| Task |
Nothing should be output except the lines from the top of the material below through the line that contains "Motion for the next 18", each exactly as written.

(Given entries begins)

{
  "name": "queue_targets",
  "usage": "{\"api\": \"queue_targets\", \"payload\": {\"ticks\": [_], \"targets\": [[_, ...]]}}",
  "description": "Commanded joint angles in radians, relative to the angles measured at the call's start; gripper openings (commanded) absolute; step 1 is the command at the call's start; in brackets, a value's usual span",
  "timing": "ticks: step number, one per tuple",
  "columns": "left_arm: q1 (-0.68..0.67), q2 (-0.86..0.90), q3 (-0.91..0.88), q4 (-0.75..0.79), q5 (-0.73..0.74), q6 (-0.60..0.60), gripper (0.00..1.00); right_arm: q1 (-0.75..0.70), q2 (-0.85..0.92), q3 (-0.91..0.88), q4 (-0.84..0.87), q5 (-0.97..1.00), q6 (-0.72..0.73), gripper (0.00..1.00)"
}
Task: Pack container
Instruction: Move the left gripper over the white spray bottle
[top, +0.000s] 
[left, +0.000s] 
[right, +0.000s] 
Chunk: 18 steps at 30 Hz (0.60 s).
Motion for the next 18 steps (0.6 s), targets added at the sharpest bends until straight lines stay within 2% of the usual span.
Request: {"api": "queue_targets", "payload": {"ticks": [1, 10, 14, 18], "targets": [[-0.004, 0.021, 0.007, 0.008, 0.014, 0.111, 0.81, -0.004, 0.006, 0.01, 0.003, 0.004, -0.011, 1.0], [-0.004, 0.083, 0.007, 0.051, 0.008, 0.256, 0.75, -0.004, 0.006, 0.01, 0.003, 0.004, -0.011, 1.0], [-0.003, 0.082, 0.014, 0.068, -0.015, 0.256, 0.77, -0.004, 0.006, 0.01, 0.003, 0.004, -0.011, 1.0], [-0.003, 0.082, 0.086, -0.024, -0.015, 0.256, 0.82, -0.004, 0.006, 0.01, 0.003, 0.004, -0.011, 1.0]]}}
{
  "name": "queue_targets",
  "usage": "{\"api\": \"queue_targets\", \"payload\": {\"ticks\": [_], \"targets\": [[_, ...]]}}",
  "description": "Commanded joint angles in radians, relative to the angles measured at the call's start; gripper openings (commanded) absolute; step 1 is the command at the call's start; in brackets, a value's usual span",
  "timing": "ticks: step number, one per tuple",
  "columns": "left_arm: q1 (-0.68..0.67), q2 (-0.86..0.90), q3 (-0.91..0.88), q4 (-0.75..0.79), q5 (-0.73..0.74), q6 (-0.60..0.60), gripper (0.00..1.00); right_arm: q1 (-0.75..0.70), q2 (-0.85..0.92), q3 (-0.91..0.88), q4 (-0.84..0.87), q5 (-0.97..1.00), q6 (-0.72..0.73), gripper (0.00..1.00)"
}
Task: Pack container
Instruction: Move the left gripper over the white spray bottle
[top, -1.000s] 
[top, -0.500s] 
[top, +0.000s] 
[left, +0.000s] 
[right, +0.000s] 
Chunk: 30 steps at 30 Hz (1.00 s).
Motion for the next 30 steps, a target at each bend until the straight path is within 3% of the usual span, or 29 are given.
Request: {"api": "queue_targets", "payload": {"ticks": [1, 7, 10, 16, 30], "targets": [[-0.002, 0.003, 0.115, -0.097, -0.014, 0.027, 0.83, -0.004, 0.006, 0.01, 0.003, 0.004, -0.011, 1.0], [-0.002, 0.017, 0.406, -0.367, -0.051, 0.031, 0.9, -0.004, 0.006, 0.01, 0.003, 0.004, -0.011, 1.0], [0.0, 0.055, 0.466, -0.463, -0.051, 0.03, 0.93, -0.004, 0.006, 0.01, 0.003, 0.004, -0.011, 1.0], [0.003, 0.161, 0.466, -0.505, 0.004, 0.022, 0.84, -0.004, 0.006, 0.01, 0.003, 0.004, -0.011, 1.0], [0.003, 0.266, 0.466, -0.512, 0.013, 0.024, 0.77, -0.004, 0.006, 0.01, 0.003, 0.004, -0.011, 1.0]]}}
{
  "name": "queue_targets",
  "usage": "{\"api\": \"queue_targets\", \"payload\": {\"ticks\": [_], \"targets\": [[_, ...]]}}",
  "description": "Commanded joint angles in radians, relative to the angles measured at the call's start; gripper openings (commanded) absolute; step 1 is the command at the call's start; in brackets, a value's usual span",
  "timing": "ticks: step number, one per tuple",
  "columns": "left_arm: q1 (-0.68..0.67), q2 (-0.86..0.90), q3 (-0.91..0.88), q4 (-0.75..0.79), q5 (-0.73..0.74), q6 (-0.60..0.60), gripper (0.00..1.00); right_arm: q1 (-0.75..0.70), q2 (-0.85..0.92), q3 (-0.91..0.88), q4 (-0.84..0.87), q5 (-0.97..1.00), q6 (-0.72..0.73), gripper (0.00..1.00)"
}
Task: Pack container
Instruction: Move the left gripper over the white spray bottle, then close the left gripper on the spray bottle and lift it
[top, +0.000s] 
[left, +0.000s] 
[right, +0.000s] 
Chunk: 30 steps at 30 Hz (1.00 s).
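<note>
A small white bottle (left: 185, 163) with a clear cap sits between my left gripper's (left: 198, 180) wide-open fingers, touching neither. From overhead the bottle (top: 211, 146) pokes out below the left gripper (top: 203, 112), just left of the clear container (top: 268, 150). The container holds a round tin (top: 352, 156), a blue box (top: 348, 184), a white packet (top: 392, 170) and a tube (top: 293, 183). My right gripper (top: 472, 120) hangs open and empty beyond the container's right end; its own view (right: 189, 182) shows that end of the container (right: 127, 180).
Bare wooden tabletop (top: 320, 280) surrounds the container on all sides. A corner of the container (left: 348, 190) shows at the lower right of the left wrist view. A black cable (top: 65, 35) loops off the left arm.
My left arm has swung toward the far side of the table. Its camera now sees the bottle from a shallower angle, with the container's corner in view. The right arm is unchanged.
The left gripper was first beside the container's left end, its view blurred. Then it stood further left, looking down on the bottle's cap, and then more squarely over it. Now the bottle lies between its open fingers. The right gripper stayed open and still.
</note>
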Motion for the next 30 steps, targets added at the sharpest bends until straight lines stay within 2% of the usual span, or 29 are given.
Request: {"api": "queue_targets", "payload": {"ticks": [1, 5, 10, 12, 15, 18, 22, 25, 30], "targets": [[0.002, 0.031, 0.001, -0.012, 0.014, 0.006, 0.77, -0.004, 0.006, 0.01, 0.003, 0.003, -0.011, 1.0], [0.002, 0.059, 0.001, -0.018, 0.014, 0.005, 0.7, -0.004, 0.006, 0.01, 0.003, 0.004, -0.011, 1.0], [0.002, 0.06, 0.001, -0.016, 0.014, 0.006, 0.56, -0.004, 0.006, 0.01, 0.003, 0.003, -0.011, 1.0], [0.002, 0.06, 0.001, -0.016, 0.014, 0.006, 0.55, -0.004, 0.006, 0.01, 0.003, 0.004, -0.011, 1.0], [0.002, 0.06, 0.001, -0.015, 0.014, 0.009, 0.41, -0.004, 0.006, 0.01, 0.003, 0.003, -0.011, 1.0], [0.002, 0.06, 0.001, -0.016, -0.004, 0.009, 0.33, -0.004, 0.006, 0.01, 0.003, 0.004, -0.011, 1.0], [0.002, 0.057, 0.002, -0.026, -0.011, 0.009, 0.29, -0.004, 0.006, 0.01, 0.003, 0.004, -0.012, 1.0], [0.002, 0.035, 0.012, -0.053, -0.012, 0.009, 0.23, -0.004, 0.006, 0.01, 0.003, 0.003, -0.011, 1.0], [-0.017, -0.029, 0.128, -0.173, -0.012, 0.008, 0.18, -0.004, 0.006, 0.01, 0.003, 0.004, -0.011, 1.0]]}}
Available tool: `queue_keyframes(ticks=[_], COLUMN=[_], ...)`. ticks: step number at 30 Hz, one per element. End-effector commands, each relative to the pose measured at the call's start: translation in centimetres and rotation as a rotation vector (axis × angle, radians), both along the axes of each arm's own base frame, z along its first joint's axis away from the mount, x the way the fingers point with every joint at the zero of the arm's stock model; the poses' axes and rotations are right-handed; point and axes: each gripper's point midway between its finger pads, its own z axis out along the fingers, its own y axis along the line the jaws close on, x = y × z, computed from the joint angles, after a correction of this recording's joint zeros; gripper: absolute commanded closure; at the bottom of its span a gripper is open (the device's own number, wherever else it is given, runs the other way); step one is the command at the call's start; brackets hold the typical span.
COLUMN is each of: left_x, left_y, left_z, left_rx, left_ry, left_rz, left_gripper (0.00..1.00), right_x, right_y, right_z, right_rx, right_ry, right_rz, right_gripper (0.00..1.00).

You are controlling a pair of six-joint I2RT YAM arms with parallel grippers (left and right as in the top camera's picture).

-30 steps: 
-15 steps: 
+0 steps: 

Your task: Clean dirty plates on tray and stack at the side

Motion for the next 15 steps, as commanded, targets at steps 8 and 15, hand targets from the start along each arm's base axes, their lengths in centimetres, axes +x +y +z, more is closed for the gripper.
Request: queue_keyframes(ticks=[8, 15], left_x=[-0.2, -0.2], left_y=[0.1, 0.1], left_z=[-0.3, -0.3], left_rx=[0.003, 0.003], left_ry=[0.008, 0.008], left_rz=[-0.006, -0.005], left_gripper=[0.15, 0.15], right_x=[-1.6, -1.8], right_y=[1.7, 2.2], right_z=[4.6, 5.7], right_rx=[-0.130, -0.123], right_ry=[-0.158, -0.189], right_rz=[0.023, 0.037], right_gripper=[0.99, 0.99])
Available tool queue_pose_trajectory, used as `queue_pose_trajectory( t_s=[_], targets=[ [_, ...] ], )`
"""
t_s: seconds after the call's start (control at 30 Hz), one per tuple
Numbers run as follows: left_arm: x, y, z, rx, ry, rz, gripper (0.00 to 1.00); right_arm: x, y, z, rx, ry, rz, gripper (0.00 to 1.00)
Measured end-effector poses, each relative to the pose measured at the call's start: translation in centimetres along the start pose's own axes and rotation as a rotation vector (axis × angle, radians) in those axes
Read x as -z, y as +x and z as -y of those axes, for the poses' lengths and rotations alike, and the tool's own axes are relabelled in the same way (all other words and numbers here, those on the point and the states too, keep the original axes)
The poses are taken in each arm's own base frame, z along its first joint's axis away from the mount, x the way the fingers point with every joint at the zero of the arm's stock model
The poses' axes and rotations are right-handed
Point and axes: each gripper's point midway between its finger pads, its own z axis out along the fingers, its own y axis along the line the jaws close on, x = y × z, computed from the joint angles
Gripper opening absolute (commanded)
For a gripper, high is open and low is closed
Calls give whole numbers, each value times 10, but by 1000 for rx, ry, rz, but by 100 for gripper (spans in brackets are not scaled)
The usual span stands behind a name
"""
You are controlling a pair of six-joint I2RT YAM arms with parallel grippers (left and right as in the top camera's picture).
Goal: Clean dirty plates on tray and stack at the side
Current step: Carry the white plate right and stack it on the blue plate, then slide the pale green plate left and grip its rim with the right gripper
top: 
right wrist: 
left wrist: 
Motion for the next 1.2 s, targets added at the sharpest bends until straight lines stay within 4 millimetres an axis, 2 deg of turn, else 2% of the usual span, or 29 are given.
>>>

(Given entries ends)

| Output |
{
  "name": "queue_targets",
  "usage": "{\"api\": \"queue_targets\", \"payload\": {\"ticks\": [_], \"targets\": [[_, ...]]}}",
  "description": "Commanded joint angles in radians, relative to the angles measured at the call's start; gripper openings (commanded) absolute; step 1 is the command at the call's start; in brackets, a value's usual span",
  "timing": "ticks: step number, one per tuple",
  "columns": "left_arm: q1 (-0.68..0.67), q2 (-0.86..0.90), q3 (-0.91..0.88), q4 (-0.75..0.79), q5 (-0.73..0.74), q6 (-0.60..0.60), gripper (0.00..1.00); right_arm: q1 (-0.75..0.70), q2 (-0.85..0.92), q3 (-0.91..0.88), q4 (-0.84..0.87), q5 (-0.97..1.00), q6 (-0.72..0.73), gripper (0.00..1.00)"
}
Task: Pack container
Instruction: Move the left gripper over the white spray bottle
[top, +0.000s] 
[left, +0.000s] 
[right, +0.000s] 
Chunk: 18 steps at 30 Hz (0.60 s).
Motion for the next 18 steps (0.6 s), targets added at the sharpest bends until straight lines stay within 2% of the usual span.

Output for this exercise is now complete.